:: DATA UNDER STUDY
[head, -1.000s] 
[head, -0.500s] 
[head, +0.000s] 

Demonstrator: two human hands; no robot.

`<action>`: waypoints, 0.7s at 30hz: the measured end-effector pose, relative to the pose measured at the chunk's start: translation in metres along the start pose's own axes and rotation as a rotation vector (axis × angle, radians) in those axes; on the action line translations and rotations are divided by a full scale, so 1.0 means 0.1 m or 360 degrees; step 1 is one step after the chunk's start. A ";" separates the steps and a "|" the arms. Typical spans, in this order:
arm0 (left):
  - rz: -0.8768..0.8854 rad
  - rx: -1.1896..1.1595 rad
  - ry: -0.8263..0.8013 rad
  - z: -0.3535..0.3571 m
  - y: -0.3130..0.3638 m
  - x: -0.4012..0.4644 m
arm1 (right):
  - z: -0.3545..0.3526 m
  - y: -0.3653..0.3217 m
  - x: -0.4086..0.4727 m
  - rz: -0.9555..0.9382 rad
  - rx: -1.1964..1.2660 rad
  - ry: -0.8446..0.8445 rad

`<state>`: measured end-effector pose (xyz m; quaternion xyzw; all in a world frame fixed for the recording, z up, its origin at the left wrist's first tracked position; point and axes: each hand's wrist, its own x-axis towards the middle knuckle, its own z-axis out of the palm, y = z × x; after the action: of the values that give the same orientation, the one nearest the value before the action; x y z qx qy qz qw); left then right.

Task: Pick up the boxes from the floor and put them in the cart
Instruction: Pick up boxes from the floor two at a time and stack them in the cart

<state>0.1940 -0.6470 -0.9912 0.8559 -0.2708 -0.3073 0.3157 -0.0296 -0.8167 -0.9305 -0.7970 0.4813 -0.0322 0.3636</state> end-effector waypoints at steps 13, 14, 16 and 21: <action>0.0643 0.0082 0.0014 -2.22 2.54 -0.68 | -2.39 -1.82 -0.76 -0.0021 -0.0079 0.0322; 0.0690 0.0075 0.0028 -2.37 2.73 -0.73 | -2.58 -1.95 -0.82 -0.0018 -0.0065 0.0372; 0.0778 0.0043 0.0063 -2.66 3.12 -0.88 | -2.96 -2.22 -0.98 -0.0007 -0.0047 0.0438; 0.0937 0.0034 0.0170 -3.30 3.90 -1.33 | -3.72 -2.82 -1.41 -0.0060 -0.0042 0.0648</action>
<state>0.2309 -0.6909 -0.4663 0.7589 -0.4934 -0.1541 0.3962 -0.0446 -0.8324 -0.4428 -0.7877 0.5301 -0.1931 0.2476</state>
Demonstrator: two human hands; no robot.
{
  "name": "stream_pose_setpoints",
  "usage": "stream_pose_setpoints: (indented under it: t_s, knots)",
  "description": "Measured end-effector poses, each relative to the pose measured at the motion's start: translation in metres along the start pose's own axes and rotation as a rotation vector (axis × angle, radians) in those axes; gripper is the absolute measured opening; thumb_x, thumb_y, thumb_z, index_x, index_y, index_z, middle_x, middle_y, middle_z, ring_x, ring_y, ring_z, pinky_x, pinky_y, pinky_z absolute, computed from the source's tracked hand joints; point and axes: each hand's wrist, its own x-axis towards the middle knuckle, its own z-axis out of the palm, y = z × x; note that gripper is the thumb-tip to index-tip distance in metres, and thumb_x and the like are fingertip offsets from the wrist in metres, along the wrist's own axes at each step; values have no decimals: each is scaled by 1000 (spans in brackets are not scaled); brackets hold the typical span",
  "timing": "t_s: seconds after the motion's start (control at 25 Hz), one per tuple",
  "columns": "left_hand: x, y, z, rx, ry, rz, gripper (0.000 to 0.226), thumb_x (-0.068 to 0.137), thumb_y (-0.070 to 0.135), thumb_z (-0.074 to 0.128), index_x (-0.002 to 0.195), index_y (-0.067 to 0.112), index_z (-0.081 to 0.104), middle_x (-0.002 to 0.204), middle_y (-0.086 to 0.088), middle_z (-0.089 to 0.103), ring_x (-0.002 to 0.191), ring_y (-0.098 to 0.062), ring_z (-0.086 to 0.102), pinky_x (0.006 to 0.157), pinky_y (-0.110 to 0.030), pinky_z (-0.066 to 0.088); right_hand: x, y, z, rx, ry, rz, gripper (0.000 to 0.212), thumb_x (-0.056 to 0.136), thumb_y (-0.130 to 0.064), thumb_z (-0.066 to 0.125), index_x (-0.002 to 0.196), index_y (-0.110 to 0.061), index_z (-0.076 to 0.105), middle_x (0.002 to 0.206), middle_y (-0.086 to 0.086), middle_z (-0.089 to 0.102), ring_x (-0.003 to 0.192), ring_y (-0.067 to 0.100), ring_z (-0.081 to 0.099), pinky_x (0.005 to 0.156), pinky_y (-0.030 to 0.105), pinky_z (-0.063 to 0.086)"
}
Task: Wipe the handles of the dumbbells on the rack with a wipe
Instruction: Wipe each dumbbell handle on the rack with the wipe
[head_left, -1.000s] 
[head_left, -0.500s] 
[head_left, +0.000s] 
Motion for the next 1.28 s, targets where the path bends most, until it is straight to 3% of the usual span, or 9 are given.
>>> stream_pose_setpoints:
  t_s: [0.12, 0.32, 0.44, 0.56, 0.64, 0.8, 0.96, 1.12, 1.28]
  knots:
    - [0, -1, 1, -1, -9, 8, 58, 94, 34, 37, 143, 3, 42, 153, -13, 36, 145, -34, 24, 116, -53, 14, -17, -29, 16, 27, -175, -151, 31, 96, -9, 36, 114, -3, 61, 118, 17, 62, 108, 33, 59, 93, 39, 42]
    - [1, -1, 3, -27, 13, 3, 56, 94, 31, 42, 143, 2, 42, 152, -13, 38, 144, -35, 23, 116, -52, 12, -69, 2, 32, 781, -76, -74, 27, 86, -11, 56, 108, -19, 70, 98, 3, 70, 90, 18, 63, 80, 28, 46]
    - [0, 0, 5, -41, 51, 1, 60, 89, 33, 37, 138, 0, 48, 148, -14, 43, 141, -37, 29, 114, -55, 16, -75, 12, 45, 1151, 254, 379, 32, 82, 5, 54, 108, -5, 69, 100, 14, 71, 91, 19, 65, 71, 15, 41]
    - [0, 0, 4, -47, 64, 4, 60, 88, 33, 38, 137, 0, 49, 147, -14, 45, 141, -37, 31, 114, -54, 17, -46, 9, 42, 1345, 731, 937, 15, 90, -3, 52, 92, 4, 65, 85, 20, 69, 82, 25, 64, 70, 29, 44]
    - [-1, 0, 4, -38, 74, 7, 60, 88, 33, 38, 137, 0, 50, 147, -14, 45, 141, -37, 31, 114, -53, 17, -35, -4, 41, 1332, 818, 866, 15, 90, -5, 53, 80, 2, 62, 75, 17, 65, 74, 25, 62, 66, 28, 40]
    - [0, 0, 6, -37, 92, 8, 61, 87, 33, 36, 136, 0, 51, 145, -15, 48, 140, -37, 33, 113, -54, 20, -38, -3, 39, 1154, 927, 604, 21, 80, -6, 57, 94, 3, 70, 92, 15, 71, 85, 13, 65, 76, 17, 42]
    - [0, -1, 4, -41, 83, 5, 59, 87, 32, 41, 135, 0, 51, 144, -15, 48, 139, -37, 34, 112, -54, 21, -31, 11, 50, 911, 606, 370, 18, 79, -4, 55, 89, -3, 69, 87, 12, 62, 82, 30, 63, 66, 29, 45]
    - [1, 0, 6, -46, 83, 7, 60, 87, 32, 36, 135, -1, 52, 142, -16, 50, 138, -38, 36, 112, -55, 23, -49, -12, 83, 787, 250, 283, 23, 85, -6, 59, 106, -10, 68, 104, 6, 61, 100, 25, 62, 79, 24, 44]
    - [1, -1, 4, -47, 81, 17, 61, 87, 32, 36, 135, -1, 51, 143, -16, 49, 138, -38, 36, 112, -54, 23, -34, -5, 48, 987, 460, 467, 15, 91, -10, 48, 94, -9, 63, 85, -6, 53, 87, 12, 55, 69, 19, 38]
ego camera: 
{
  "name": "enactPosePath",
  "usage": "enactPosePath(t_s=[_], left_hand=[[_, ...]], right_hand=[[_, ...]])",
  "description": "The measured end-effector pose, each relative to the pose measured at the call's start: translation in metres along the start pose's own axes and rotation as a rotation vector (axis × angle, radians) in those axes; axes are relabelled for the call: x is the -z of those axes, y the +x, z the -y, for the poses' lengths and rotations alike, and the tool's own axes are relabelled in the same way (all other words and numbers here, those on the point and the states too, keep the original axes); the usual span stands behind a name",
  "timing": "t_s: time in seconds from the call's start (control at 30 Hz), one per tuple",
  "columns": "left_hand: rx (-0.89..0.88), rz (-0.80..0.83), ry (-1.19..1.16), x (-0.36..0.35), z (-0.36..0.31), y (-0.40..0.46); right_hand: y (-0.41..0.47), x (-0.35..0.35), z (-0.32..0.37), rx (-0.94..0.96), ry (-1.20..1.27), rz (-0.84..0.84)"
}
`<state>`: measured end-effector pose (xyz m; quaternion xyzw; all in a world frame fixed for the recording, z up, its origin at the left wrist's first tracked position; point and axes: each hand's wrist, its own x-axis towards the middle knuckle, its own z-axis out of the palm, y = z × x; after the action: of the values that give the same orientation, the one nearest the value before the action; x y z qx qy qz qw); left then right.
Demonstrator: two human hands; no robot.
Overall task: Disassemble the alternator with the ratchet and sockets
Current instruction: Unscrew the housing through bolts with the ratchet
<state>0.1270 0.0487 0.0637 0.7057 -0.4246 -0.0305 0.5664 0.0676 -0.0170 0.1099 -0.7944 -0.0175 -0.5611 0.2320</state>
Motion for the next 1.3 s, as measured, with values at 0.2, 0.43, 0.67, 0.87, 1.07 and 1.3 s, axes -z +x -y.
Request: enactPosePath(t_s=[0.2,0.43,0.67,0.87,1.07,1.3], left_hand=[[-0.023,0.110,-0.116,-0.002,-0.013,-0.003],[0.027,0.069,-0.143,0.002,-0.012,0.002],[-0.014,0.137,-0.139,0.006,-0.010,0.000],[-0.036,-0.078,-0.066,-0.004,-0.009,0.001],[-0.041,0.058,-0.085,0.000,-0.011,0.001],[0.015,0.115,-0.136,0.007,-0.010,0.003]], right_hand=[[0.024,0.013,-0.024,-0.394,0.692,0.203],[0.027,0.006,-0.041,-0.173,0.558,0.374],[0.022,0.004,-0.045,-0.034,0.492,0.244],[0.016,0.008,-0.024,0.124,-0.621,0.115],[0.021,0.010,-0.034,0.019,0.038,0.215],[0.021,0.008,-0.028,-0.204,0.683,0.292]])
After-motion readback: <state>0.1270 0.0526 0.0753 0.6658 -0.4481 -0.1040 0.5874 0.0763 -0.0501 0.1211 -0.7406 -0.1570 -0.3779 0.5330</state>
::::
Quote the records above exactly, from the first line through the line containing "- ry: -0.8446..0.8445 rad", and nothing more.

[head, -1.000s] 
[head, -0.500s] 
[head, +0.000s] 

Demonstrator: two human hands; no robot.

`<action>`: waypoints, 0.7s at 30hz: the measured end-effector pose, relative to the pose measured at the chunk's start: translation in metres along the start pose's own axes and rotation as a rotation vector (axis × angle, radians) in those axes; on the action line translations and rotations are divided by a full scale, so 1.0 means 0.1 m or 360 degrees; step 1 is one step after the chunk's start. A ";" separates the steps and a "|" the arms. Typical spans, in this order:
arm0 (left):
  - rz: -0.8768..0.8854 rad
  - rx: -1.1896..1.1595 rad
  - ry: -0.8263..0.8013 rad
  - z: -0.3535..0.3571 m
  - y: -0.3130..0.3638 m
  - x: -0.4012..0.4644 m
arm1 (right):
  - z: -0.3545..0.3526 m
  - y: -0.3653..0.3217 m
  - x: -0.4086..0.4727 m
  - rz: -0.9555..0.9382 rad
  - rx: -1.1964..1.2660 rad
  - ry: -0.8446..0.8445 rad

Nothing else is required to finish the exercise.